### [ABOUT THIS EXERCISE]
The records should be restated exactly from their first line through the line with "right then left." in it.

[Collected data]

━━━━

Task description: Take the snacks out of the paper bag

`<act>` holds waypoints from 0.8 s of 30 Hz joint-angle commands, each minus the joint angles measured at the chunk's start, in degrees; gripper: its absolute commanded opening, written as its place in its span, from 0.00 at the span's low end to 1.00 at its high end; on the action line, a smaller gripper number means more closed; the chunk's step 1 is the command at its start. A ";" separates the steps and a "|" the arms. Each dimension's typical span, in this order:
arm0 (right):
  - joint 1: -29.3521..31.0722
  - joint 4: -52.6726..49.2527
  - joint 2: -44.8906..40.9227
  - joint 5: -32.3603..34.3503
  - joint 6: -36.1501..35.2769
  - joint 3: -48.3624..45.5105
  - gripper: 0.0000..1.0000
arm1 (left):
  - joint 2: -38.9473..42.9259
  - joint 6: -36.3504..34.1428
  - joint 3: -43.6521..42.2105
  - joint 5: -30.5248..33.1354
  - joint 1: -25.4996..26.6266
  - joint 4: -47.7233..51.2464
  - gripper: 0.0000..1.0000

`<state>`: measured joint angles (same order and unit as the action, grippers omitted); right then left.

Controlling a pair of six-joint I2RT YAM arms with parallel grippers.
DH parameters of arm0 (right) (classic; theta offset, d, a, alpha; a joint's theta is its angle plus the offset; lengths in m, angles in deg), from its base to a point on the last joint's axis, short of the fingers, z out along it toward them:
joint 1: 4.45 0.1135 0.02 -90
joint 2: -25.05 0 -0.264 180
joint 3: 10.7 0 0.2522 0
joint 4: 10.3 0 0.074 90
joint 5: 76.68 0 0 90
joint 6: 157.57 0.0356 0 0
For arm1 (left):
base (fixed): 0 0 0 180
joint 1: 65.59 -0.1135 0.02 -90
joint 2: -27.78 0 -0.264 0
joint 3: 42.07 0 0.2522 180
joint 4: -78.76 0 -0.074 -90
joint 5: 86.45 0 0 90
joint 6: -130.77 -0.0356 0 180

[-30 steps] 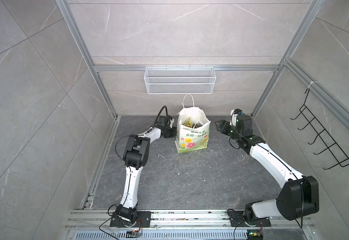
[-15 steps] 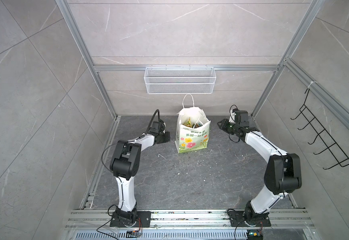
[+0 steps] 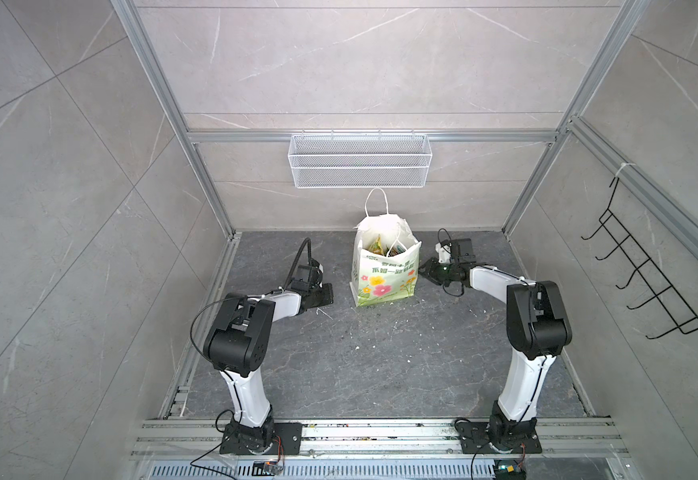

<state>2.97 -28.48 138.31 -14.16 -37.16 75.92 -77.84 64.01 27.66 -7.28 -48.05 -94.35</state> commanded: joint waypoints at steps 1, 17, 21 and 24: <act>1.43 2.23 -1.79 -2.05 -0.55 -3.24 0.30 | 3.47 0.31 0.21 0.49 -1.08 -5.28 0.00; 5.40 6.31 -10.65 -4.50 -0.19 -11.73 0.30 | 5.16 -17.11 29.81 -10.48 -5.32 9.66 0.62; 4.18 4.39 -15.73 5.04 1.44 -13.95 0.26 | -2.61 -17.79 43.41 -17.46 -5.28 17.00 0.63; 1.25 3.33 -18.59 7.45 3.08 -14.05 0.27 | -5.87 -17.85 48.19 -20.69 -4.34 17.45 0.64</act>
<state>7.01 -24.81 123.99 -11.82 -35.89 62.08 -80.29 48.56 72.42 -21.01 -53.21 -82.28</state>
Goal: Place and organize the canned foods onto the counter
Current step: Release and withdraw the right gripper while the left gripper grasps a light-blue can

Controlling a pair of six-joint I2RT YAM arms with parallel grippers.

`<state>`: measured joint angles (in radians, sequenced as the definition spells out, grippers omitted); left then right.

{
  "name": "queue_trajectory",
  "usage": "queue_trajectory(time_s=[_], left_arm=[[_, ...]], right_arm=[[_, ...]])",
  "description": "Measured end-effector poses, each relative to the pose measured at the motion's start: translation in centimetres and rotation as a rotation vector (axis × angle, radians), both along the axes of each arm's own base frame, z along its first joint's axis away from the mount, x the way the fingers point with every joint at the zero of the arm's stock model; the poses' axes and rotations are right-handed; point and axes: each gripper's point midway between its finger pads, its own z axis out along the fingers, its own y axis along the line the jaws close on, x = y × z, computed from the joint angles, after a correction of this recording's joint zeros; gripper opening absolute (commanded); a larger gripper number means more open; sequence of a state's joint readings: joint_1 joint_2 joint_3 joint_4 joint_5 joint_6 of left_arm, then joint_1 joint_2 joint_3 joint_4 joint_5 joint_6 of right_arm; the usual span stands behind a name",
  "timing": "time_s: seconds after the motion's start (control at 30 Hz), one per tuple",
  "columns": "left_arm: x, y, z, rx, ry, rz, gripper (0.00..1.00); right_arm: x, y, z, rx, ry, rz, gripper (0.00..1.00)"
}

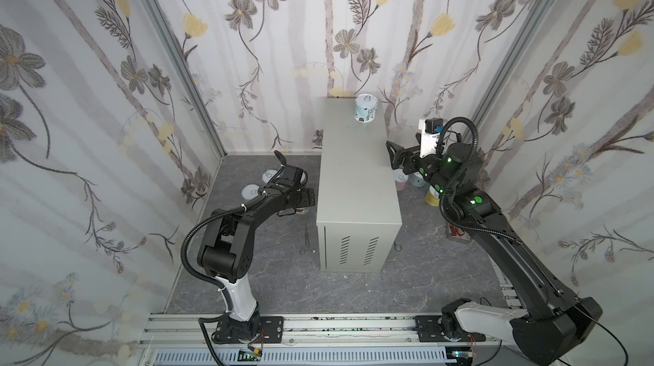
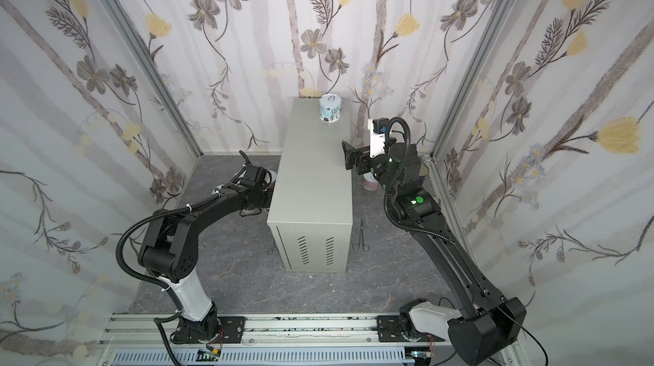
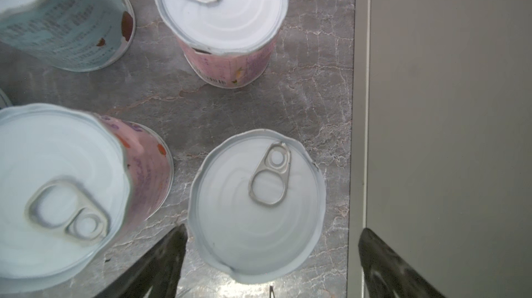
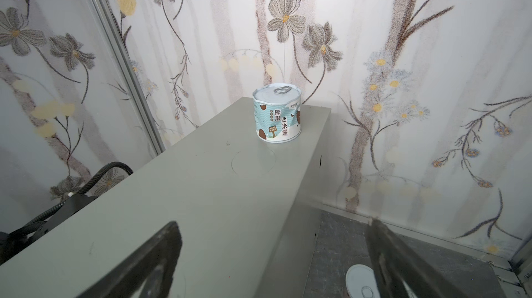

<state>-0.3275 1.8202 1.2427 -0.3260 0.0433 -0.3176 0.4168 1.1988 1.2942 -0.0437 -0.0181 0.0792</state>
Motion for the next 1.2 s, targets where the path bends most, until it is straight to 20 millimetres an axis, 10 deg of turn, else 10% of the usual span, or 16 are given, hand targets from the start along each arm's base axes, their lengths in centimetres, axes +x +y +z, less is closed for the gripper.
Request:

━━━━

### [YOUR SOLUTION]
Task description: Take the snacks out of the paper bag

`<act>` holds waypoints from 0.8 s of 30 Hz joint-angle commands, each minus the joint angles measured at the chunk's start, in degrees; gripper: its absolute commanded opening, written as its place in its span, from 0.00 at the span's low end to 1.00 at its high end; on the action line, a smaller gripper number means more closed; the chunk's step 1 is the command at its start. A ";" separates the steps and a "|" the arms. Each dimension's typical span, in this order:
arm0 (right):
  - joint 1: -29.3521..31.0722
  - joint 4: -52.6726..49.2527
  - joint 2: -44.8906..40.9227
  - joint 5: -32.3603..34.3503
  - joint 6: -36.1501..35.2769
  - joint 3: -48.3624..45.5105
  - gripper: 0.0000..1.0000
arm1 (left):
  - joint 2: -38.9473..42.9259
  - joint 6: -36.3504..34.1428
  - joint 3: -43.6521..42.2105
  - joint 5: -30.5248..33.1354
  - joint 1: -25.4996..26.6266
  - joint 4: -47.7233..51.2464
  - gripper: 0.0000..1.0000

`<state>`: measured joint angles (same order and unit as the action, grippers omitted); right then left.

No further output is required for this answer.